What this task involves ::
Whenever a line in this data holds the word "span", report that line in full.

Data shown ::

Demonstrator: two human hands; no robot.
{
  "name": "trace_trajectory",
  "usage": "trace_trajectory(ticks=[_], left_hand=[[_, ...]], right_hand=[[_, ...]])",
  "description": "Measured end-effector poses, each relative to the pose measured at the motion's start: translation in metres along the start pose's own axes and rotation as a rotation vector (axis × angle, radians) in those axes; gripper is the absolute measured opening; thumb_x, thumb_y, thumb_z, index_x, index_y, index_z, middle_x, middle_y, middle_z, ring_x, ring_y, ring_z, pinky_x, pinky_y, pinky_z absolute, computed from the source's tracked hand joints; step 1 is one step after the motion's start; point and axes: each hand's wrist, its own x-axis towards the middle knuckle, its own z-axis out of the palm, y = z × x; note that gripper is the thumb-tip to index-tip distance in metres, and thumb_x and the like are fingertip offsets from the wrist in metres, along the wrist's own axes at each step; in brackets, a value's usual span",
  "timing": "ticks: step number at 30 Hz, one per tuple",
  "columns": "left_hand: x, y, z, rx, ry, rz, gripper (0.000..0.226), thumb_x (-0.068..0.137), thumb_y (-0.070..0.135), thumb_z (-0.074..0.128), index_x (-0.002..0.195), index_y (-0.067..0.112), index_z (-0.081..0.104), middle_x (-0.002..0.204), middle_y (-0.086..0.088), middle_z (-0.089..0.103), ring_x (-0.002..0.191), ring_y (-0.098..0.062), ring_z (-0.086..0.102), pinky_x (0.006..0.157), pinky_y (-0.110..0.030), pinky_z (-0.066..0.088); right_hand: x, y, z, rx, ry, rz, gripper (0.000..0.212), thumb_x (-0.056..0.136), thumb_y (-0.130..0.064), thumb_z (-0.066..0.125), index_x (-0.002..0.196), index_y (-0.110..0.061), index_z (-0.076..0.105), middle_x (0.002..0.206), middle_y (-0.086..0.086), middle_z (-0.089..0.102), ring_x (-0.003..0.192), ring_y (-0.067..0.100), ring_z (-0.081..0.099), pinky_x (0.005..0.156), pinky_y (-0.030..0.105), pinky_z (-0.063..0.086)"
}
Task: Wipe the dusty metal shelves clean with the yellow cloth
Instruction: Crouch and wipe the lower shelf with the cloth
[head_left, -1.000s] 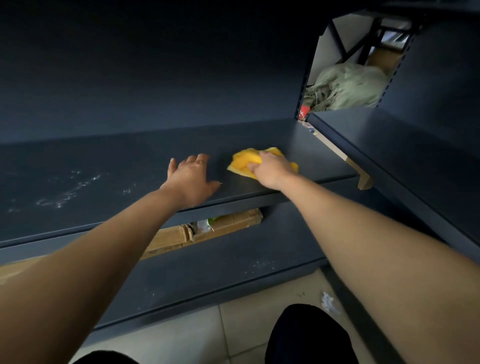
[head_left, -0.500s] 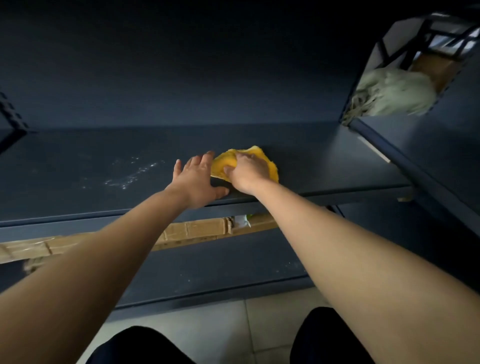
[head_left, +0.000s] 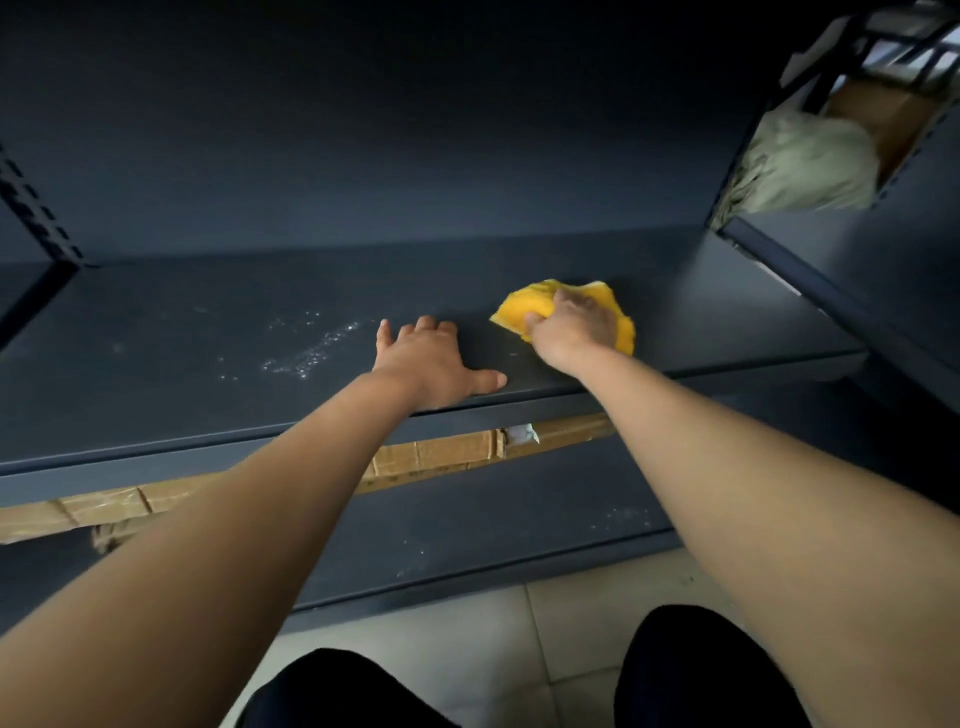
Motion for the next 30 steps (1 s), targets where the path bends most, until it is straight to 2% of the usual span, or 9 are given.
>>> trace_trajectory(ticks=[4, 7, 13, 18, 23, 25, 27, 30], left_hand=[[0.011, 0.002, -0.006, 0.106, -0.059, 0.030, 0.099, 0.071, 0.078, 0.048, 0.147, 0.017, 0.026, 0.152, -0.009, 0.028, 0.141, -0.028, 0.023, 0.116, -0.053, 0.004], [0.013, 0.007, -0.014, 0.168, -0.116, 0.035, 0.098, 0.074, 0.076, 0.048, 0.147, 0.016, 0.023, 0.152, -0.012, 0.027, 0.140, -0.030, 0.024, 0.115, -0.054, 0.005], [0.017, 0.022, -0.030, 0.216, -0.223, 0.041, 0.089, 0.076, 0.068, 0.055, 0.140, 0.010, 0.034, 0.148, -0.013, 0.033, 0.137, -0.031, 0.031, 0.115, -0.053, 0.009], [0.023, 0.022, -0.021, 0.090, -0.201, 0.088, 0.088, 0.079, 0.065, 0.054, 0.145, 0.013, 0.027, 0.150, -0.007, 0.030, 0.139, -0.027, 0.028, 0.116, -0.047, 0.003], [0.015, 0.013, -0.011, -0.023, -0.133, 0.036, 0.094, 0.078, 0.065, 0.055, 0.148, 0.014, 0.019, 0.155, -0.006, 0.022, 0.143, -0.024, 0.020, 0.117, -0.046, -0.002], [0.012, 0.012, -0.011, -0.092, -0.106, 0.022, 0.099, 0.075, 0.063, 0.061, 0.148, 0.012, 0.018, 0.154, -0.006, 0.022, 0.143, -0.025, 0.019, 0.118, -0.044, 0.005], [0.012, 0.013, -0.012, -0.172, -0.098, 0.001, 0.102, 0.072, 0.059, 0.067, 0.148, 0.011, 0.019, 0.153, -0.007, 0.024, 0.142, -0.026, 0.020, 0.118, -0.040, 0.012], [0.018, 0.012, -0.010, -0.135, -0.093, -0.013, 0.105, 0.069, 0.063, 0.067, 0.147, 0.010, 0.020, 0.153, -0.007, 0.025, 0.142, -0.025, 0.020, 0.119, -0.041, 0.006]], right_hand=[[-0.011, -0.027, 0.008, 0.021, -0.019, -0.154, 0.058, 0.099, -0.044, 0.033, 0.147, -0.012, 0.026, 0.154, 0.011, 0.027, 0.143, 0.027, 0.022, 0.118, 0.037, 0.015], [-0.008, -0.017, 0.003, 0.071, -0.052, -0.180, 0.057, 0.098, -0.044, 0.037, 0.146, -0.013, 0.030, 0.151, 0.011, 0.034, 0.140, 0.028, 0.030, 0.116, 0.037, 0.023], [-0.004, 0.019, -0.003, 0.072, 0.034, -0.038, 0.057, 0.098, -0.043, 0.038, 0.143, -0.009, 0.034, 0.146, 0.013, 0.040, 0.137, 0.028, 0.033, 0.116, 0.038, 0.022], [0.009, 0.028, -0.011, 0.057, 0.017, -0.008, 0.056, 0.098, -0.043, 0.037, 0.142, -0.008, 0.035, 0.147, 0.011, 0.039, 0.137, 0.029, 0.033, 0.116, 0.038, 0.022], [0.037, 0.030, -0.011, 0.044, 0.021, 0.139, 0.061, 0.097, -0.045, 0.034, 0.144, -0.007, 0.029, 0.151, 0.012, 0.033, 0.141, 0.030, 0.025, 0.118, 0.041, 0.017], [0.044, 0.012, -0.011, 0.050, -0.039, 0.093, 0.065, 0.096, -0.049, 0.035, 0.147, -0.010, 0.026, 0.153, 0.010, 0.028, 0.143, 0.029, 0.019, 0.118, 0.041, 0.012], [0.051, -0.009, -0.009, 0.051, -0.103, -0.028, 0.066, 0.095, -0.050, 0.036, 0.149, -0.014, 0.022, 0.156, 0.011, 0.023, 0.144, 0.029, 0.019, 0.118, 0.040, 0.014], [0.059, -0.039, -0.001, 0.047, -0.185, -0.219, 0.066, 0.096, -0.049, 0.036, 0.151, -0.018, 0.017, 0.158, 0.009, 0.016, 0.146, 0.028, 0.015, 0.119, 0.039, 0.013]])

Exercise response ::
  "description": "Measured end-effector poses, each relative to the pose measured at the motion's start: translation in metres along the start pose's own axes and rotation as a rotation vector (axis × angle, radians) in those axes; gripper is the absolute measured opening; thumb_x, thumb_y, thumb_z, index_x, index_y, index_z, middle_x, middle_y, middle_z, ring_x, ring_y, ring_z, pinky_x, pinky_y, pinky_z absolute, computed from the source's tracked hand joints; step 1 is one step after the motion's start; point and axes: each hand's wrist, its own x-axis towards the middle knuckle, its own z-axis out of the palm, y = z × x; note that gripper is the thumb-tip to index-tip distance in metres, and thumb_x and the like are fingertip offsets from the wrist in metres, along the wrist's own axes at each step; in brackets, a value's usual span",
Motion for the next 30 steps (1 s), targets where the path bends most, until it is straight to 2% of the usual span, or 9 are given.

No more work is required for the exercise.